What is K Nearest Neighbors (KNN)?
- Answer: KNN is a supervised machine learning algorithm used for classification and regression tasks. It classifies a new data point by considering the majority class or averaging the values of its K-nearest neighbors.
How does KNN determine the “nearest” neighbors?
- Answer: KNN uses a distance metric, such as Euclidean or Manhattan distance, to measure the proximity between data points. The K-nearest neighbors are those with the smallest distances to the target point.
What factors should be considered when choosing the value of K in KNN?
- Answer: The choice of K impacts the model’s performance. A small K may lead to a noisy model, while a large K might oversimplify. Cross-validation is often used to find the optimal K for a given dataset.
Explain the curse of dimensionality and its relevance to KNN.
- Answer: The curse of dimensionality refers to the challenges that arise when working with high-dimensional data. In KNN, as the number of dimensions increases, the distance between data points becomes less meaningful, affecting the algorithm’s performance.
What are the different distance metrics used in KNN, and when would you choose one over the other?
- Answer: Common distance metrics include Euclidean, Manhattan, Minkowski, Chebyshev, Hamming, and Cosine Similarity. The choice depends on the nature of the data; for example, Euclidean is suitable for continuous numerical data, while Hamming is used for binary data.
Explain the concept of weighted averaging in KNN.
- Answer: Weighted averaging in KNN assigns different importance to each neighbor based on their distance. Closer neighbors may have higher weights, influencing the prediction more than farther ones. This helps capture the local structure of the data.
What are the strengths of the KNN algorithm?
- Answer: KNN is simple, intuitive, and effective for non-linear relationships. It requires no training period, making it suitable for dynamic datasets. It’s also non-parametric, meaning it makes no assumptions about the underlying data distribution.
Discuss the weaknesses of the KNN algorithm.
- Answer: KNN can be computationally intensive, especially with large datasets. It is sensitive to outliers and noisy data, and the optimal choice of K may vary depending on the dataset and problem, requiring careful tuning.

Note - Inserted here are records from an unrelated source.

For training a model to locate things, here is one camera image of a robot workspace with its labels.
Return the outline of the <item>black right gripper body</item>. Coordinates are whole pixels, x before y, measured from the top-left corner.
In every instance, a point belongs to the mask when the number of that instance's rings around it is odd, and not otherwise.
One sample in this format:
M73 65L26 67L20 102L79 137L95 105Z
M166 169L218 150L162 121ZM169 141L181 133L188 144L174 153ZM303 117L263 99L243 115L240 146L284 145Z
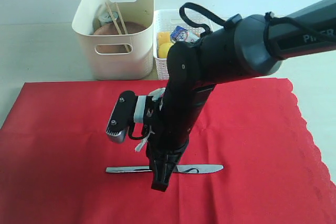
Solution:
M151 130L146 155L183 152L190 131L214 88L214 84L184 86L168 82L165 88L152 91L143 120Z

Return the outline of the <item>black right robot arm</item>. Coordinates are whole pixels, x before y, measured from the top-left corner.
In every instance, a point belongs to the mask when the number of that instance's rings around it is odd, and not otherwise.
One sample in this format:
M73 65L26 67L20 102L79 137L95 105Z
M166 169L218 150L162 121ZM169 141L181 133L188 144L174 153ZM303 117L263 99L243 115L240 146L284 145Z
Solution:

How does KNN handle imbalanced datasets?
- Answer: KNN is sensitive to imbalanced datasets, as the majority class may dominate predictions. Techniques like resampling, adjusting class weights, or using specialized distance metrics can help mitigate this issue.
Can KNN be used for regression tasks, and how does it differ from its classification counterpart?
- Answer: Yes, KNN can be used for regression. In regression, KNN predicts a continuous value by averaging or weighted averaging the target variable values of its K-nearest neighbors. The main difference lies in the nature of the predicted output.